» **WHAT IS REQUIRED**
Write the data out again, character for character, with no images.

*** DATASET EXTRACT ***

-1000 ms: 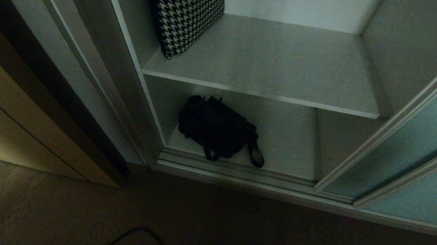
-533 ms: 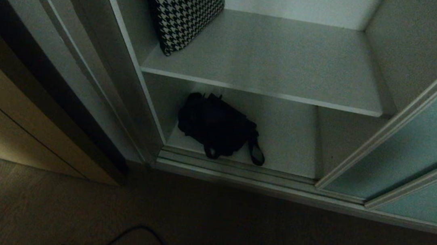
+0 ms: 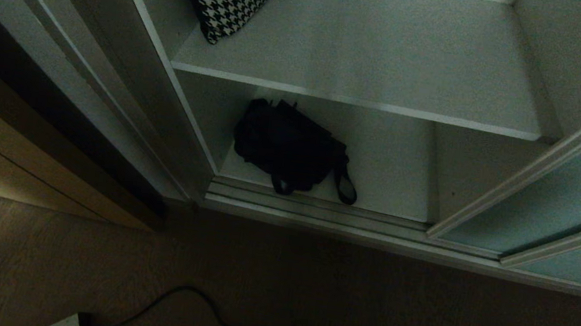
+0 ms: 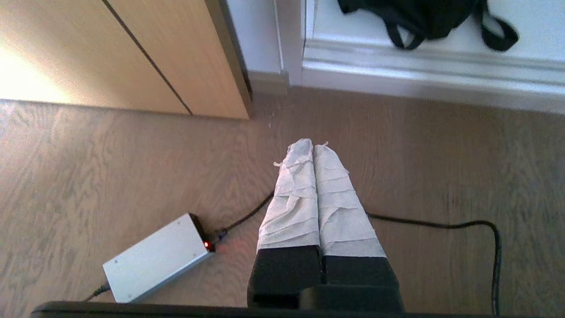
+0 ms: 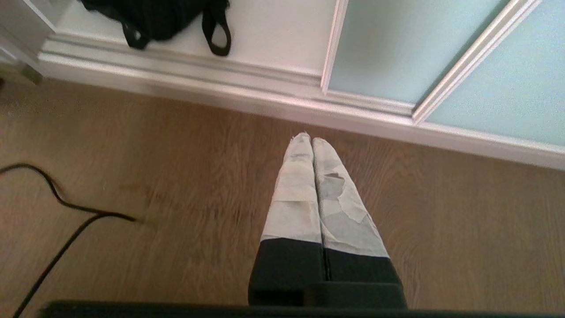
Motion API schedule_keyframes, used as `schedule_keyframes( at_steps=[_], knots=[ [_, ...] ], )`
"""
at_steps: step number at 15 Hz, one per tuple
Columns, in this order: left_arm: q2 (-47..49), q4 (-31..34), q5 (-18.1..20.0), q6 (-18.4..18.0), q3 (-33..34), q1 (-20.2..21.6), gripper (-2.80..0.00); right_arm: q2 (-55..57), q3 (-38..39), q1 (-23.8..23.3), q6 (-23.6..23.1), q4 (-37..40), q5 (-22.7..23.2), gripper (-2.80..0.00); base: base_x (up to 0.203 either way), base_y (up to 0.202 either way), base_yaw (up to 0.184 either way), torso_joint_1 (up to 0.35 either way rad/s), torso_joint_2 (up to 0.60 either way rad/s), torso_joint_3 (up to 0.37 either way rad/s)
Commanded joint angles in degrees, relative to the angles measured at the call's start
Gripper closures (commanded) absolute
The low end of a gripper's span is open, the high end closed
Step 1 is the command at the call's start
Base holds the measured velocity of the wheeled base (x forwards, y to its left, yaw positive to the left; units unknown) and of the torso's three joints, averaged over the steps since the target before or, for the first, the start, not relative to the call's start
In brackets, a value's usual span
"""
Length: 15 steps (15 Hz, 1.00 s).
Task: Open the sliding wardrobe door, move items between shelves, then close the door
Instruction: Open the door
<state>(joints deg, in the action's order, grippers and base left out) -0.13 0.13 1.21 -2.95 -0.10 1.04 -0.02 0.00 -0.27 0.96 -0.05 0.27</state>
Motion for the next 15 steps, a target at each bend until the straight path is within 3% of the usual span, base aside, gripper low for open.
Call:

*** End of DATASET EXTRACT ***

» **YOUR RESPONSE**
-1000 ms: 
-533 ms: 
+0 ms: 
+0 ms: 
+0 ms: 
Motion API schedule_keyframes, used as `schedule_keyframes( at_steps=[_], knots=[ [_, ...] ], )`
"""
at_steps: step number at 15 Hz, one per tuple
Columns, in this order: left_arm: q2 (-47..49), q4 (-31..34), q5 (-18.1..20.0), q6 (-18.4..18.0), q3 (-33..34), q1 (-20.2..21.6), gripper (-2.80..0.00); right_arm: q2 (-55..57), q3 (-38..39), q1 (-23.8..23.3), q6 (-23.6..23.1), q4 (-37..40), q5 (-22.7..23.2), gripper (-2.80..0.00); base: base_x (up to 0.203 either way), base_y (up to 0.202 either way), base_yaw (up to 0.184 either way), torso_joint_1 (up to 0.35 either way rad/s), torso_joint_2 (up to 0.60 either way rad/s), torso_joint_3 (up to 0.37 either way rad/s)
Commanded joint angles in degrees, relative to the angles measured at the call's start
Gripper closures (commanded) absolute
The low end of a gripper's span is open, the high end closed
Step 1 is the command at the call's start
Base holds the measured velocity of the wheeled base (x forwards, y to its left, yaw positive to the left; units unknown) and of the torso's three joints, averaged over the steps since the target before or, for the first, the start, not relative to the call's start
In brackets, a value's usual span
"""
Length: 15 steps (15 Hz, 1.00 s).
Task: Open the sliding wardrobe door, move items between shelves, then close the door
Instruction: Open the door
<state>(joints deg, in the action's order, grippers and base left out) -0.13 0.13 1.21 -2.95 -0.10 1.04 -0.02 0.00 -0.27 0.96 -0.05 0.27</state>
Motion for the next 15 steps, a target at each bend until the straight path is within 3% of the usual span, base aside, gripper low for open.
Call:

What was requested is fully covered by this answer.